Read the listing below and copy out every line that holds "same".

[SOURCE MATERIAL]

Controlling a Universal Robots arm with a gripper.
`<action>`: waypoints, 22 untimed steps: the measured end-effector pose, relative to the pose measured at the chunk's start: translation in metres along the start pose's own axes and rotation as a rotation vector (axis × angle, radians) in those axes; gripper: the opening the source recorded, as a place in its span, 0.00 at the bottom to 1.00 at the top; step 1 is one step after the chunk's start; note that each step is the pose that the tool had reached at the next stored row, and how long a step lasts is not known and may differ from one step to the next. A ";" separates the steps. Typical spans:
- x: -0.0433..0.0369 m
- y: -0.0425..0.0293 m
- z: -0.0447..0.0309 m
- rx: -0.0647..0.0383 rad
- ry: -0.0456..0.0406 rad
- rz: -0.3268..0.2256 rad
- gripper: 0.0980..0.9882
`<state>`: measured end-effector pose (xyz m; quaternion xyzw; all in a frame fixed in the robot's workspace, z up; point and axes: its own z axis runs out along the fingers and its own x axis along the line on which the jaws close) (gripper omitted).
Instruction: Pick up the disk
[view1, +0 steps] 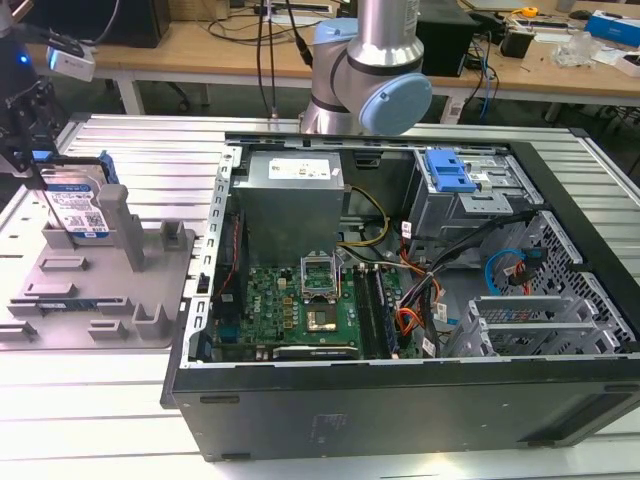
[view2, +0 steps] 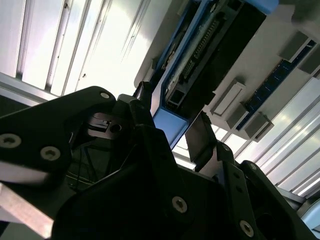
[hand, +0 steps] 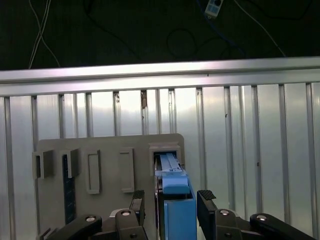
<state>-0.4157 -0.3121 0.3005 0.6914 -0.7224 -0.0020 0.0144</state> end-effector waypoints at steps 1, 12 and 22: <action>0.0000 -0.0001 0.0003 0.000 0.0001 0.000 0.50; -0.0001 -0.0004 0.0025 0.000 -0.0001 0.000 0.40; -0.0019 -0.0003 0.0036 0.000 0.0000 0.000 0.40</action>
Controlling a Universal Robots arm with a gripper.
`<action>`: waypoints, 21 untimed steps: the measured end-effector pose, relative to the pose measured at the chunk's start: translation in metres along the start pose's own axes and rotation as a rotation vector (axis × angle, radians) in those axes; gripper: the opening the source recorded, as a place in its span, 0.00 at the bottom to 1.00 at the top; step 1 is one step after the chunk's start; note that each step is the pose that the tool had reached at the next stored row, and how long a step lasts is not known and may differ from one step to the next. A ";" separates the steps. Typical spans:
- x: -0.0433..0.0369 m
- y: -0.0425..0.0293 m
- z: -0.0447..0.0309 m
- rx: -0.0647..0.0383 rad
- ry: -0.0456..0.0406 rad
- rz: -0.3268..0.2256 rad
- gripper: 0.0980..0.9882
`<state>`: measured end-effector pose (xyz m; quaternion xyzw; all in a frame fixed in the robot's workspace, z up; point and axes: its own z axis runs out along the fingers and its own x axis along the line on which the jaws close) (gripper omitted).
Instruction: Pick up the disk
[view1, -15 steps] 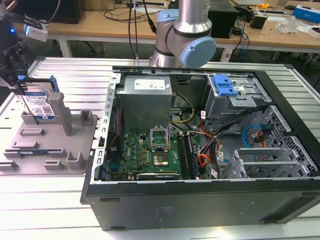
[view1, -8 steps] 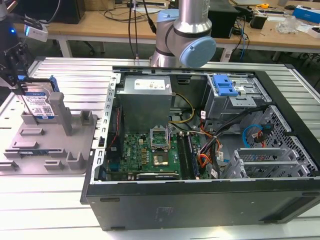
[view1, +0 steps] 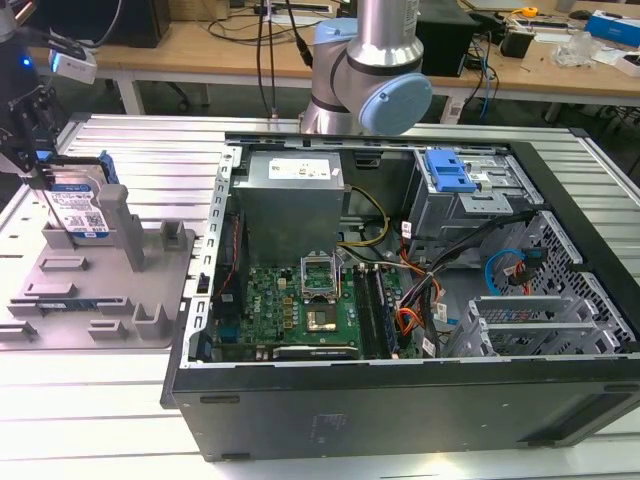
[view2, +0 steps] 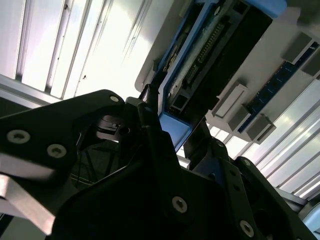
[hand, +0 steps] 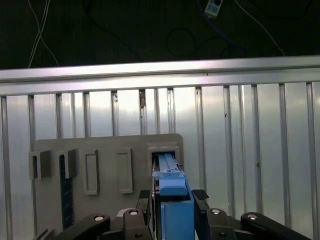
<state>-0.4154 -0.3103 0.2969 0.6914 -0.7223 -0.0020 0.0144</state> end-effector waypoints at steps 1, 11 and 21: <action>0.0000 0.0000 0.0002 0.000 0.0000 0.000 0.40; 0.0002 -0.0001 0.0011 0.000 0.0000 0.000 0.31; 0.0011 0.0001 -0.0069 0.000 0.0000 0.000 0.30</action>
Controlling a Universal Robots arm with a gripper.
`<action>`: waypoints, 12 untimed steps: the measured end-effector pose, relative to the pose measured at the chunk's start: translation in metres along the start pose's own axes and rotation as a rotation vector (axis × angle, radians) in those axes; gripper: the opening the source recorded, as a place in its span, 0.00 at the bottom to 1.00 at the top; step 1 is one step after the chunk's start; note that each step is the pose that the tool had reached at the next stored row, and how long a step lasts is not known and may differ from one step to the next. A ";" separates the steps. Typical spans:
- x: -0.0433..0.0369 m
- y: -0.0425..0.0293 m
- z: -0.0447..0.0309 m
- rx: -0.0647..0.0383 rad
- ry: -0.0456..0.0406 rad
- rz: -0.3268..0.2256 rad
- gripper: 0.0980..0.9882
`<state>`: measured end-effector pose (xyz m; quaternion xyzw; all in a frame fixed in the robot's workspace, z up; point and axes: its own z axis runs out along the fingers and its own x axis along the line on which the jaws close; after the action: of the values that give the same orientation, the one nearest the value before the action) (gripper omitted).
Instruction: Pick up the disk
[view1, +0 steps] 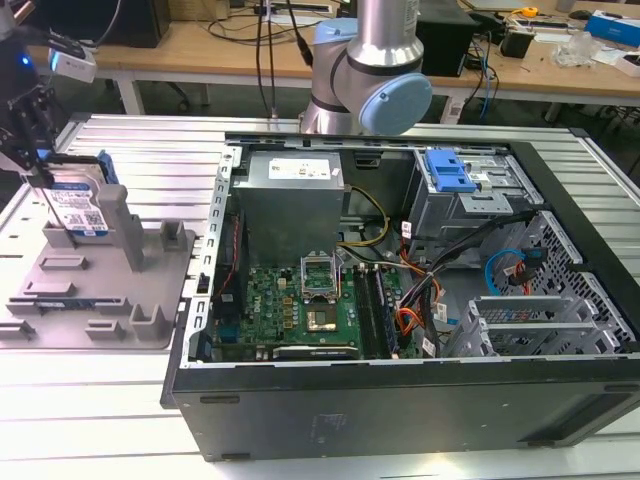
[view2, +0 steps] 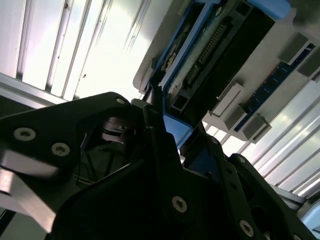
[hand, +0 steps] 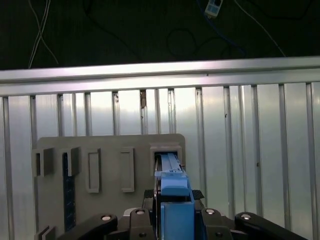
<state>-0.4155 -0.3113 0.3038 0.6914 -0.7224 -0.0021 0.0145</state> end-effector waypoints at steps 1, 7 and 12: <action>0.0005 0.0001 -0.0056 0.000 0.0000 0.000 0.30; 0.0031 0.0007 -0.0368 0.000 -0.0001 0.000 0.30; 0.0051 0.0013 -0.0660 0.000 -0.0007 0.000 0.30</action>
<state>-0.4154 -0.3152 0.3699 0.6914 -0.7223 -0.0024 0.0143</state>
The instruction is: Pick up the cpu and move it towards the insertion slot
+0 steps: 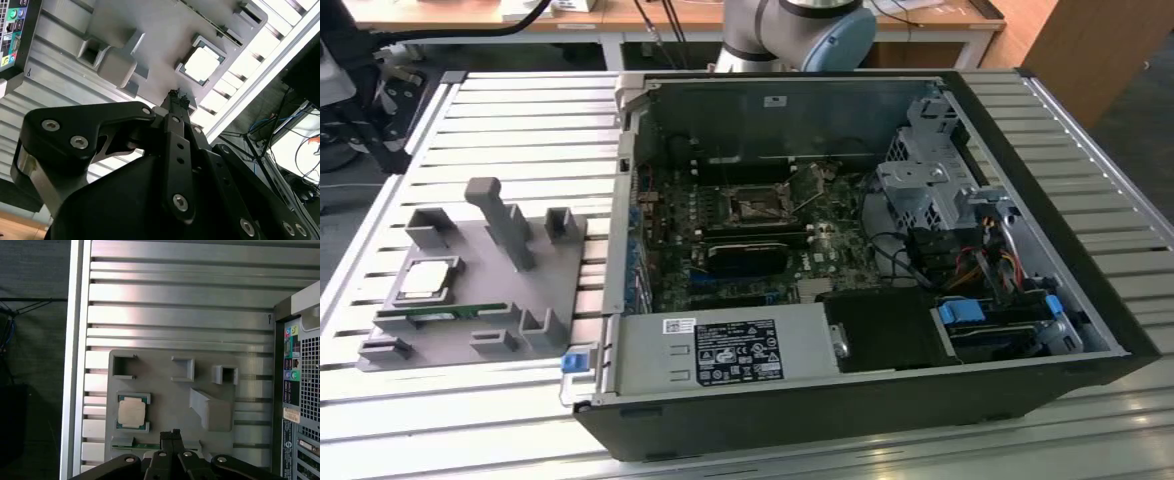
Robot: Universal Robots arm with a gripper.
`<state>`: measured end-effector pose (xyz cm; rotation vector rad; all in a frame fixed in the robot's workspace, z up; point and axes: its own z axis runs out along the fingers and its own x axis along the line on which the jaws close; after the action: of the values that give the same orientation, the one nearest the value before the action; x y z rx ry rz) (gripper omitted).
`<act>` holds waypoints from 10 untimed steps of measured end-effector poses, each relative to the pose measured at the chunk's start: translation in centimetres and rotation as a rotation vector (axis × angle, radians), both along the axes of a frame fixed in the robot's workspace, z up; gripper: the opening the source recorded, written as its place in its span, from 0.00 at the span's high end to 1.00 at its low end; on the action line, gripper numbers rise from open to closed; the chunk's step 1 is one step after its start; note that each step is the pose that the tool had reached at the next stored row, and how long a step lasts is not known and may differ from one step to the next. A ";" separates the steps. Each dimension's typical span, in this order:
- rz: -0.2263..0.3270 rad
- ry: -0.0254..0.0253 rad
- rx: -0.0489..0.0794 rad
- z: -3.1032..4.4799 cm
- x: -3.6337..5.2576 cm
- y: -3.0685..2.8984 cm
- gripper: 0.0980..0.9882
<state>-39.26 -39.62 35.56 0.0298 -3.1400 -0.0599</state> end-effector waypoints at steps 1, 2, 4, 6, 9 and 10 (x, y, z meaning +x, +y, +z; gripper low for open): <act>0.000 -0.0001 0.000 0.00 -0.09 0.00 0.99; 0.000 0.0000 0.000 0.00 -0.26 0.00 0.99; 0.000 0.0000 0.000 -0.01 -0.66 0.00 0.99; 0.000 -0.0001 0.000 -0.04 -1.18 0.00 0.99; 0.000 0.0001 0.000 -0.10 -1.87 0.00 0.99; 0.000 0.0001 0.000 -0.13 -2.13 0.00 0.99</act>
<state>-41.39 -39.62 35.44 0.0299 -3.1399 -0.0598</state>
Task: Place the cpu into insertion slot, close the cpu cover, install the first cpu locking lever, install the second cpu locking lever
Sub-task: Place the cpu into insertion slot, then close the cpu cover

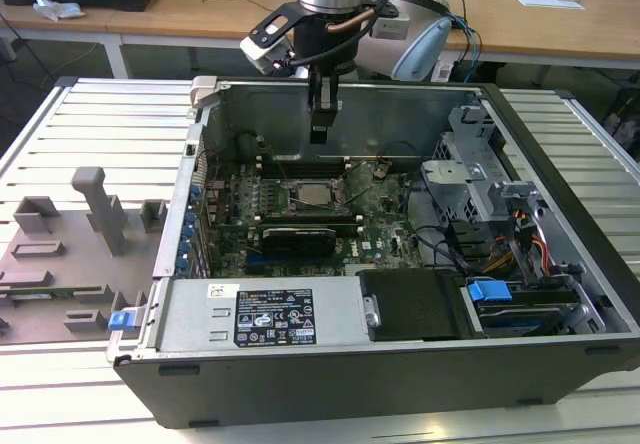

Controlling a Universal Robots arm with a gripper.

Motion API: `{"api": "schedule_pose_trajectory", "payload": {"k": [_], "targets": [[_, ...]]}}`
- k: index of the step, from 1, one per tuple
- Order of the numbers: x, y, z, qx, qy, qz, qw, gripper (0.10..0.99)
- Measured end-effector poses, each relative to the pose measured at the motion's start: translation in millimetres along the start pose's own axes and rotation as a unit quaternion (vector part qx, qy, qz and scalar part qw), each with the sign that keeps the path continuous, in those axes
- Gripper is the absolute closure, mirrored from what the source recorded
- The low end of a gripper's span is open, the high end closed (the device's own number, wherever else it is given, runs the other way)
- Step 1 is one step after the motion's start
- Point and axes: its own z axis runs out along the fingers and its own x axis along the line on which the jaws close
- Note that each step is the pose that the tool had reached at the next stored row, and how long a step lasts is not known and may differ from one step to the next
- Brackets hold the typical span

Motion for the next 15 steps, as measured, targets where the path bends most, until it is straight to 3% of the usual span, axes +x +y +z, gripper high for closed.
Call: {"api": "schedule_pose_trajectory", "payload": {"k": [15], "targets": [[0.0, 0.0, -0.5, 0.0000, 0.0000, 0.000, 1.0000, 0.980]]}}
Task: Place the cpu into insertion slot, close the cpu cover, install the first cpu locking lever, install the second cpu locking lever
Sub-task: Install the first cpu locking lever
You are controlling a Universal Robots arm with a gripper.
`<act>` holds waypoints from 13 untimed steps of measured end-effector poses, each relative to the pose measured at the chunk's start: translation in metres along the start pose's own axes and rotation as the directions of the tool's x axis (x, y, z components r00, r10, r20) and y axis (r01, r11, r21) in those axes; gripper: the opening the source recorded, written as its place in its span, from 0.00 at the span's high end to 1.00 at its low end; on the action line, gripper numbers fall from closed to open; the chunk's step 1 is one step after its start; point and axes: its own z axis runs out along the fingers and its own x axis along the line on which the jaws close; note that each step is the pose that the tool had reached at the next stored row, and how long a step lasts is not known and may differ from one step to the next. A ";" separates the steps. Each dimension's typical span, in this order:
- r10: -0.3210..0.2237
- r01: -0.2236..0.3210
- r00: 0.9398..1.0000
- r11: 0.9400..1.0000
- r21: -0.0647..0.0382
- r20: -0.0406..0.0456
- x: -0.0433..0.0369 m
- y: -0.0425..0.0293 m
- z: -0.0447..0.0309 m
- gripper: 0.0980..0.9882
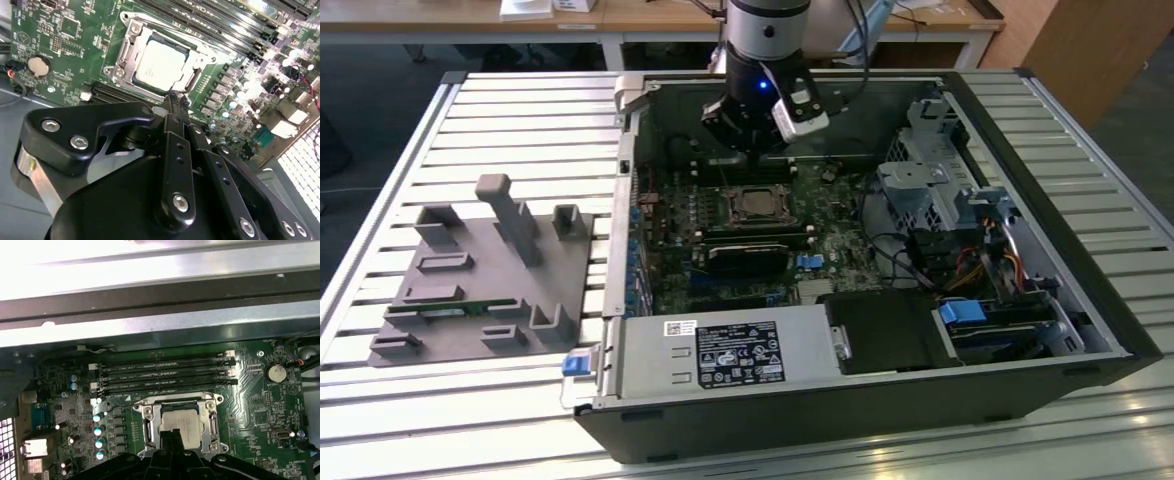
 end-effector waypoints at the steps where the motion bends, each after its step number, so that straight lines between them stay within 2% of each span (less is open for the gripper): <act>1: 0.000 0.000 1.000 1.000 -0.001 0.000 0.0013 -0.0002 0.0001 0.99; 13: 0.000 0.000 1.000 1.000 -0.001 0.001 0.0149 -0.0018 0.0004 0.99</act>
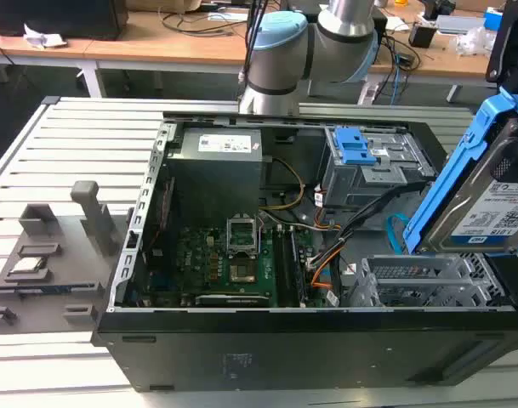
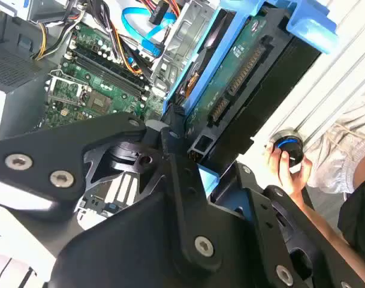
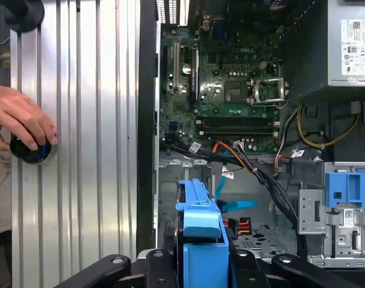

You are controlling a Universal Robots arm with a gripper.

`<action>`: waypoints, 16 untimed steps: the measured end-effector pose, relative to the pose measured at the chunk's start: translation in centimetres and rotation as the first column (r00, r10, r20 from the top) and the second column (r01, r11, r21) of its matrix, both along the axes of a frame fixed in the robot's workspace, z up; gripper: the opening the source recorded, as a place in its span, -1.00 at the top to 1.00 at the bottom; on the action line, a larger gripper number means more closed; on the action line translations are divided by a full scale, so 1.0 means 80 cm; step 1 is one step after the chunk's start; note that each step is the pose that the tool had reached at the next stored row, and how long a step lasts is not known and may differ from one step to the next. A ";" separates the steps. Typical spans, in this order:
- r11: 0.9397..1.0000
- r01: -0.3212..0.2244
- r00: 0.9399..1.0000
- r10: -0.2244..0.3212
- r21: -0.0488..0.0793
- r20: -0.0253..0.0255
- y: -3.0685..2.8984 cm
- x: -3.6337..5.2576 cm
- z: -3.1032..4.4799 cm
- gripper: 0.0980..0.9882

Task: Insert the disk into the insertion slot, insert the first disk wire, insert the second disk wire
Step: 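Insert the disk into the insertion slot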

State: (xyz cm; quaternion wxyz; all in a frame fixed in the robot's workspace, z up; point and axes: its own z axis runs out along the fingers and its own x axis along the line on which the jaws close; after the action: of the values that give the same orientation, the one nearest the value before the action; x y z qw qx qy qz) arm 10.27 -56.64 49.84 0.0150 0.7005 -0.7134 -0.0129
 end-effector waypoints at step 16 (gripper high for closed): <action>1.000 0.003 1.000 -0.003 0.000 0.000 0.0130 -0.009 -0.0567 0.40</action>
State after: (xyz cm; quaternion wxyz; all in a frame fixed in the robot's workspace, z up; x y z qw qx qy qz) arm 9.56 -55.60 45.31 0.0151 0.6993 -0.7145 -0.0127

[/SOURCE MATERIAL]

> WORKED SOLUTION:
`<state>`: measured end-effector pose (xyz m; quaternion xyzw; all in a frame fixed in the robot's workspace, z up; point and axes: its own z axis runs out along the fingers and its own x axis along the line on which the jaws close; after the action: of the values that give the same orientation, the one nearest the value before the action) (gripper omitted).
`<state>`: measured end-effector pose (xyz cm; rotation vector rad; all in a frame fixed in the robot's workspace, z up; point and axes: its own z axis runs out along the fingers and its own x axis along the line on which the jaws close; after the action: of the values that give the same orientation, the one nearest the value before the action; x y z rx ry rz) (gripper omitted).
State: (xyz cm; quaternion wxyz; all in a frame fixed in the robot's workspace, z up; point and axes: its own z axis runs out along the fingers and its own x axis along the line on which the jaws close; after the action: of the values that give the same orientation, the one nearest the value before the action; x y z qw qx qy qz) arm 10.27 -56.64 49.84 0.0150 0.7005 -0.7134 -0.0129

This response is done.